En cas de troponines positives lors du premier bilan biologique ou d’augmentation franche lors du second dosage (> 50%), le patient est transféré en USIC ou en secteur de cardiologie pour poursuivre la prise en charge.

Chez les patients suspects de SCA, si le premier dosage de troponines est non pathologique, un second dosage est réalisé 3 heures après le premier. En l’absence d’augmentation franche des marqueurs de nécrose myocardique (< 50%), le diagnostic de SCA est peu probable et il n’est pas nécessaire de poursuivre une surveillance en cardiologie.

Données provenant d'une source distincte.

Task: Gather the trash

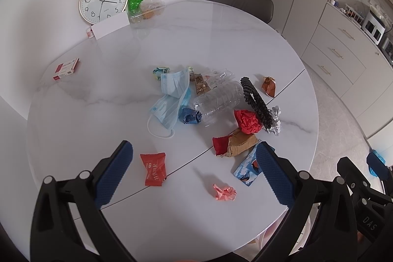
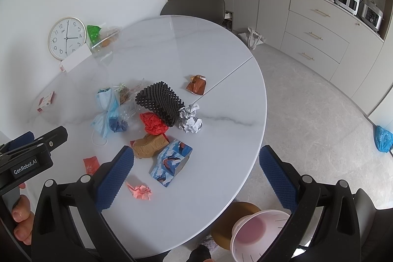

Afin d’éliminer définitivement une pathologie coronaire, une épreuve d’effort est programmée avant la sortie du patient si celle-ci s’effectue pendant les heures de fonctionnement du laboratoire d’épreuve d’effort. Dans le cas contraire, l’épreuve d’effort est programmée dans les jours suivant sa sortie d’UDT.

Chez les patients admis en UDT ayant bénéficié d’une stratification du risque durant la phase pré-UDT et jugés à faible risque, la prise en charge thérapeutique médicamenteuse immédiate

n’est pas systématique. Celle-ci est adaptée au contexte clinique et à la probabilité diagnostique de SCA.

Des accords ont été conclus avec le laboratoire d’épreuve d’effort afin de réserver des plages horaires (1 le matin et 1 l’après-midi) pour les patients sortis d’UDT. De même, des accords ont été conclus avec le département de radiologie pour réserver un accès prioritaire aux patients de l’UDT en radiologie conventionnelle, en TDM et en IRM, en échographie.

Les diagnostics différentiels dans le cadre de la douleur thoracique faisant appel à différentes spécialités médicales et chirurgicales, un contact rapide et privilégié est organisé avec les médecins responsables du département correspondant (pneumologie, hépato-gastro-entérologie, chirurgie digestive, anesthésie-réanimation).